Work to complete
Scan the listing beneath this sentence. Report each line with the word "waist".

Segment Start: Collected data

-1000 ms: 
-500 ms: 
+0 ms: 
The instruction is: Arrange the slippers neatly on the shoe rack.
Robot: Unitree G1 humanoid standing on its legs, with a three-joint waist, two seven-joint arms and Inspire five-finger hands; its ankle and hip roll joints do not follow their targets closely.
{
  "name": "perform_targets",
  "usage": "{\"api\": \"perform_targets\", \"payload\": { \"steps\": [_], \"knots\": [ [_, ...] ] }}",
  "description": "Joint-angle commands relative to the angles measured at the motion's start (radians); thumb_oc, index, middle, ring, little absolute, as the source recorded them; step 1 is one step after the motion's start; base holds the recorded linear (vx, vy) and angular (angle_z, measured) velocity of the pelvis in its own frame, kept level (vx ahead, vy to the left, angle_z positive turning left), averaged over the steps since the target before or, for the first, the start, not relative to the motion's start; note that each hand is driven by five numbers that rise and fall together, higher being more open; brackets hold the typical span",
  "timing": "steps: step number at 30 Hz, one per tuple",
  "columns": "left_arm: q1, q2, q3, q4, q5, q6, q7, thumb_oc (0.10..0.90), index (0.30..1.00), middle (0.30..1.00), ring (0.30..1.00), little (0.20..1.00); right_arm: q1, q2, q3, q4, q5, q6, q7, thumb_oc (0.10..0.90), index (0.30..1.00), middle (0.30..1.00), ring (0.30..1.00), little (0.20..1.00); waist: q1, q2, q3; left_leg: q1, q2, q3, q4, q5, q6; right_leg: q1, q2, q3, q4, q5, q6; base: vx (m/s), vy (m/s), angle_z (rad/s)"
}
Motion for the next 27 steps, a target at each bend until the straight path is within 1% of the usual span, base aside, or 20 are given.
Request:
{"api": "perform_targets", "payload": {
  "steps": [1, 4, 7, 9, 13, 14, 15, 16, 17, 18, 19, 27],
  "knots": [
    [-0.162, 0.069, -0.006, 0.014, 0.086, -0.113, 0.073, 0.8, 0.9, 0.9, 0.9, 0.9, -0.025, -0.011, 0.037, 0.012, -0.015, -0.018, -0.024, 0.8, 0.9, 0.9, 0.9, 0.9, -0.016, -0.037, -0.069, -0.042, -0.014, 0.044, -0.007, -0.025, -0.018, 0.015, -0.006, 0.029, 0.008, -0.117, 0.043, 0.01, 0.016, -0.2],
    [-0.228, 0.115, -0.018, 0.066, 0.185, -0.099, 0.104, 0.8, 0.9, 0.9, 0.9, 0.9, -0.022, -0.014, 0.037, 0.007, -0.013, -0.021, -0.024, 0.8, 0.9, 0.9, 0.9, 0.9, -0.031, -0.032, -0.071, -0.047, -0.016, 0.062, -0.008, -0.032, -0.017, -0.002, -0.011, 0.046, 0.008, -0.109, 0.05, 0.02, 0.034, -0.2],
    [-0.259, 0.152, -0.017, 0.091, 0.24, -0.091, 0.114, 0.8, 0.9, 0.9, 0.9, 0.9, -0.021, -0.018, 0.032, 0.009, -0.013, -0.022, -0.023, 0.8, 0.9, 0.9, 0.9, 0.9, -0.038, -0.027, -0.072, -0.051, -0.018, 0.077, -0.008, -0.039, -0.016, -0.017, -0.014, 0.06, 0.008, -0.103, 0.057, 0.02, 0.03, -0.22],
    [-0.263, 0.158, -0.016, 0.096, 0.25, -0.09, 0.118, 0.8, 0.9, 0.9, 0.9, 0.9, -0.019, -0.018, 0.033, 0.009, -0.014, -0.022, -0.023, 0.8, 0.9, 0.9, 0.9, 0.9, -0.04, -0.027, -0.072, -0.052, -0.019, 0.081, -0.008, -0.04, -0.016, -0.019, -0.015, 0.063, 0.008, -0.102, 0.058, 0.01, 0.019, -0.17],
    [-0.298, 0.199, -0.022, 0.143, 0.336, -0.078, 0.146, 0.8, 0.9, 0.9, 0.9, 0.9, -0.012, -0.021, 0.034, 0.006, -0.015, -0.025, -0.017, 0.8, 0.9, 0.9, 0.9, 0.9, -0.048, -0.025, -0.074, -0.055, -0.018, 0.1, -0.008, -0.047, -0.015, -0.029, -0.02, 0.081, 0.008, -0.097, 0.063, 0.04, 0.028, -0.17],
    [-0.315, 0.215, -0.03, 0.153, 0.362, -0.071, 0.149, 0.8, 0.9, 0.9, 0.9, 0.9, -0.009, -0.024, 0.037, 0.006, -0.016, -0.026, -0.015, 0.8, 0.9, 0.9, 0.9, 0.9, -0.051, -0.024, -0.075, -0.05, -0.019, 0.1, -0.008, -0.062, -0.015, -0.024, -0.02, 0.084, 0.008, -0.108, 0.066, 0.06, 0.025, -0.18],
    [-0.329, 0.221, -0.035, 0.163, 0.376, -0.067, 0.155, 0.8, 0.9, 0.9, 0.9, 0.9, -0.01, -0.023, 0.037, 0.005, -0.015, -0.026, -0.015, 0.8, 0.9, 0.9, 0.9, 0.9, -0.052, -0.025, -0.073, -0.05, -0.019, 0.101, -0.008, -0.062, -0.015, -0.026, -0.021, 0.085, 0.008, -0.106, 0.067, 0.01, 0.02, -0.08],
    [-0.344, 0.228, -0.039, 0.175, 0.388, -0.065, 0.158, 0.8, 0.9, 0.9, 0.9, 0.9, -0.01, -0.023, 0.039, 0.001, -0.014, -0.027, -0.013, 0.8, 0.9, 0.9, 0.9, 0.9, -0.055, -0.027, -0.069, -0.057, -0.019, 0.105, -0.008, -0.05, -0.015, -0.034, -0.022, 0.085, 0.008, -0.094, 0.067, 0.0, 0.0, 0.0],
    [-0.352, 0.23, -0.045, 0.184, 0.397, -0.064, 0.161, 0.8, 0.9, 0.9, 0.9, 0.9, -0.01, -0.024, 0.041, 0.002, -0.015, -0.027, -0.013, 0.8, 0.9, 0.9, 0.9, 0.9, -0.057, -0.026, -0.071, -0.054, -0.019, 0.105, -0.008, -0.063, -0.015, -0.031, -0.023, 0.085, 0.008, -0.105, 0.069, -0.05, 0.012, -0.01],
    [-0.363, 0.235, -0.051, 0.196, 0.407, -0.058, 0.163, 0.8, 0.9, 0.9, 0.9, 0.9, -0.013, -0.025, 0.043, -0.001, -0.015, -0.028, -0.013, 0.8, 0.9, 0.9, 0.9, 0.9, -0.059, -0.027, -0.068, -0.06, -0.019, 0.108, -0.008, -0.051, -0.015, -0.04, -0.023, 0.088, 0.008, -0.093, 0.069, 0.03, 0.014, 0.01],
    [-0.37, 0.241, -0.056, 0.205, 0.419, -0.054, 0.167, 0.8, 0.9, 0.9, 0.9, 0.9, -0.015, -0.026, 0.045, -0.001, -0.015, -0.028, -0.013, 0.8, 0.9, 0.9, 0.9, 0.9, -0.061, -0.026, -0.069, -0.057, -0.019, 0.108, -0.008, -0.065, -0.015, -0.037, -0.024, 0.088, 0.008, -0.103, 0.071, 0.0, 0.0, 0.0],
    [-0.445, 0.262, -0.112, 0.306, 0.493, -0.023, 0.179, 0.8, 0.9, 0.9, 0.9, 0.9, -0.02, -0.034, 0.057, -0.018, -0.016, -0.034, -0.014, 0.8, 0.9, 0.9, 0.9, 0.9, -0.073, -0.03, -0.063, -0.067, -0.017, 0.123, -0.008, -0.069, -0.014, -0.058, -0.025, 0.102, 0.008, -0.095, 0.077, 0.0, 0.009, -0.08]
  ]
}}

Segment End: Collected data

Response to this exercise
Robot: Unitree G1 humanoid standing on its legs, with a three-joint waist, two seven-joint arms and Inspire five-finger hands; its ankle and hip roll joints do not follow their targets closely.
  "columns": "left_arm: q1, q2, q3, q4, q5, q6, q7, thumb_oc (0.10..0.90), index (0.30..1.00), middle (0.30..1.00), ring (0.30..1.00), little (0.20..1.00); right_arm: q1, q2, q3, q4, q5, q6, q7, thumb_oc (0.10..0.90), index (0.30..1.00), middle (0.30..1.00), ring (0.30..1.00), little (0.20..1.00); waist: q1, q2, q3; left_leg: q1, q2, q3, q4, q5, q6; right_leg: q1, q2, q3, q4, q5, q6; base: vx (m/s), vy (m/s), angle_z (rad/s)"

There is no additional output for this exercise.